## PROBLEM TO WORK ON
Beginning with the line below that contains "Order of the" and ending with the line that contains "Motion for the", copy every line exactly. Copy nothing else.

——————

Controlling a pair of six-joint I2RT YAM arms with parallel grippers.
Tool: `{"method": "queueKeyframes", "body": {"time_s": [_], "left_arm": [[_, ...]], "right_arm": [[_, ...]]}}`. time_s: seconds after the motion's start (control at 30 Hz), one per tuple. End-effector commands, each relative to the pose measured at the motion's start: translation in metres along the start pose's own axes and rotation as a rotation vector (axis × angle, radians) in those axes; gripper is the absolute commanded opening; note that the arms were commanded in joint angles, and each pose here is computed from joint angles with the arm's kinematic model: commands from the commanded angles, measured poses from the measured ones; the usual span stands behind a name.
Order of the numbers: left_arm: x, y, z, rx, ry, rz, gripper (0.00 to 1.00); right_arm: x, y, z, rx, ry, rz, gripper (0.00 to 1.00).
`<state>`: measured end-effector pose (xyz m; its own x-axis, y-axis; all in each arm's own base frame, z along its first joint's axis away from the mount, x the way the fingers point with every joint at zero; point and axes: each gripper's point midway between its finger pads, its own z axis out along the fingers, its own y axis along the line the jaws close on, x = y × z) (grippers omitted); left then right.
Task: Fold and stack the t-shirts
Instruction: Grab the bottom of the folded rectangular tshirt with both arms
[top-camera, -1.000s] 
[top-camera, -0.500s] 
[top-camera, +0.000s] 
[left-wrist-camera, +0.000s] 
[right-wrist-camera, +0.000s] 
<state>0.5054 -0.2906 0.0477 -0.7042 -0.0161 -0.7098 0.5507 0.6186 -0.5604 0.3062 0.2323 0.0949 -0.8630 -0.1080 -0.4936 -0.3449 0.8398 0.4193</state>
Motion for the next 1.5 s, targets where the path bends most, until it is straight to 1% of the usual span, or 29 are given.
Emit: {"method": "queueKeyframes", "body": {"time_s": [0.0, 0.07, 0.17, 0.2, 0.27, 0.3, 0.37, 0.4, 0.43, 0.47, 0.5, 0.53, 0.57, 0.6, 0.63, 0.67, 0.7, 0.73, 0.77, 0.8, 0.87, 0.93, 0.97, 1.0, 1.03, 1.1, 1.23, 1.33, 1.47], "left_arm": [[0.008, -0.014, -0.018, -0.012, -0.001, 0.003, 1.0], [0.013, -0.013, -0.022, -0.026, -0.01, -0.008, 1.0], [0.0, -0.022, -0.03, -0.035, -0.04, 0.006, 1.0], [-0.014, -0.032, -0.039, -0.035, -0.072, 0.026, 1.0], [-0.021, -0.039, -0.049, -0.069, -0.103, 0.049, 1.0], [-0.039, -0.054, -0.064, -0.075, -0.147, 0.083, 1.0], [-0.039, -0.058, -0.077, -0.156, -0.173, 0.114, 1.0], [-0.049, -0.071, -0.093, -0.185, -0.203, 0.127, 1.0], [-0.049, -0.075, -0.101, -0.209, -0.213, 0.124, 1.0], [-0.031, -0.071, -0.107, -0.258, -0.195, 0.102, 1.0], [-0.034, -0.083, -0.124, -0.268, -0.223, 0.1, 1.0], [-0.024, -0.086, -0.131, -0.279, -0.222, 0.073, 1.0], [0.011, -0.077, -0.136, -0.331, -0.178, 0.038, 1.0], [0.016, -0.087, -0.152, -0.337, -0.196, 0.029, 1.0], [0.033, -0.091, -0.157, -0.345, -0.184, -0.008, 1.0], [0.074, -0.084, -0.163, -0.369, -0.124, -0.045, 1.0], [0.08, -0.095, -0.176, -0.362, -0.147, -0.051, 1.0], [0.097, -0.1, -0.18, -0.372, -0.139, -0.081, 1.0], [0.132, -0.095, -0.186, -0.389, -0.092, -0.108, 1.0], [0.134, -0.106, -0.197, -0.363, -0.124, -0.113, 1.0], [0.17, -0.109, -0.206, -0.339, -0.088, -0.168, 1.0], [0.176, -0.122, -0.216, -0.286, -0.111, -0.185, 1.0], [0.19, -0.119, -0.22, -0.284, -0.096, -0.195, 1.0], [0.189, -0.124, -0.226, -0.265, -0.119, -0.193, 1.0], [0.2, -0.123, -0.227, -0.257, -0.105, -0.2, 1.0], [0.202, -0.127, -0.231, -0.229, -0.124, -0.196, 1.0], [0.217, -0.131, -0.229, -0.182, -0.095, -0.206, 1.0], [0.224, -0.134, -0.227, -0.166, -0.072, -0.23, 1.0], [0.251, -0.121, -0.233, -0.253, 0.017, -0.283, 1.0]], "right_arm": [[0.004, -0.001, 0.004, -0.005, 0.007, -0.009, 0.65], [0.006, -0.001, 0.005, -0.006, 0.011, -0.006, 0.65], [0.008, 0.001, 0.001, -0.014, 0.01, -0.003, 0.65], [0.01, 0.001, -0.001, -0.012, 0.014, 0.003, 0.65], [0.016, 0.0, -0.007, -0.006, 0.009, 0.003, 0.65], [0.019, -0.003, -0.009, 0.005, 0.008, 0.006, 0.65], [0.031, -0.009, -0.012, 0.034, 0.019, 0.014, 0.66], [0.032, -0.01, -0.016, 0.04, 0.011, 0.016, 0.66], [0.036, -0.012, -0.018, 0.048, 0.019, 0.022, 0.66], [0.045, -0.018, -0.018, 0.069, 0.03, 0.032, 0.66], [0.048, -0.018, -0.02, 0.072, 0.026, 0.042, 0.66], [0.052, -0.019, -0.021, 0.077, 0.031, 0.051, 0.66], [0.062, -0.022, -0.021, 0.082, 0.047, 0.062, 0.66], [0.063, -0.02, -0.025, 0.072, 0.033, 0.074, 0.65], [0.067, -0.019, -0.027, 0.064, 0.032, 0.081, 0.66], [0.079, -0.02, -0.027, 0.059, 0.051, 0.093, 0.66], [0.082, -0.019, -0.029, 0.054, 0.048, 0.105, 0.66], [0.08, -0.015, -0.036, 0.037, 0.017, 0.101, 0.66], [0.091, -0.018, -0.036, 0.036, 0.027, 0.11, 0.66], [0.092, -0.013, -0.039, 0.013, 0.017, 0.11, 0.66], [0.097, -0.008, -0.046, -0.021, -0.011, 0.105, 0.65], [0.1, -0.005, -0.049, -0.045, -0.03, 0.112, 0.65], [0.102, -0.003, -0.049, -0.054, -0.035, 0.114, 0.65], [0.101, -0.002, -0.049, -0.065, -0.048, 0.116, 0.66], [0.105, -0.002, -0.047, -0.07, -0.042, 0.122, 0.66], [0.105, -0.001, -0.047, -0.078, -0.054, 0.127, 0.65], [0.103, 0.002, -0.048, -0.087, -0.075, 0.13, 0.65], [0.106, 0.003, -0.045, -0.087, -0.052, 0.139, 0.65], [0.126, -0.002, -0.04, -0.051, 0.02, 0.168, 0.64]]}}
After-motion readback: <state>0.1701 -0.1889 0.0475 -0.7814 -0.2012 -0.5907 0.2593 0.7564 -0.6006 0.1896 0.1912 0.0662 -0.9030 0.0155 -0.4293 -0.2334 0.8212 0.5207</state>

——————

## OUTPUT FOR THIS TASK
Order of the numbers: left_arm: x, y, z, rx, ry, rz, gripper (0.00 to 1.00); right_arm: x, y, z, rx, ry, rz, gripper (0.00 to 1.00).
`<state>`: measured end-effector pose (xyz m; its own x-axis, y-axis; all in each arm's own base frame, z along its first joint's axis away from the mount, x the way the fingers point with every joint at zero; point and axes: each gripper's point midway between its finger pads, its own z axis out along the fingers, its own y axis along the line the jaws close on, x = y × z) (grippers omitted); left then right.
Task: Fold and stack the t-shirts
Instruction: Grab the bottom of the folded rectangular tshirt with both arms
[top-camera, -1.000s] 
[top-camera, -0.500s] 
[top-camera, +0.000s] 
[left-wrist-camera, +0.000s] 
[right-wrist-camera, +0.000s] 
<state>0.5054 -0.2906 0.0477 -0.7042 -0.0161 -0.7098 0.5507 0.6186 -0.5604 0.3062 0.2323 0.0949 -0.8630 -0.1080 -0.4936 -0.3449 0.8398 0.4193</state>
Motion for the next 1.5 s, targets where the path bends most, until it is straight to 1% of the usual span, or 29 are given.

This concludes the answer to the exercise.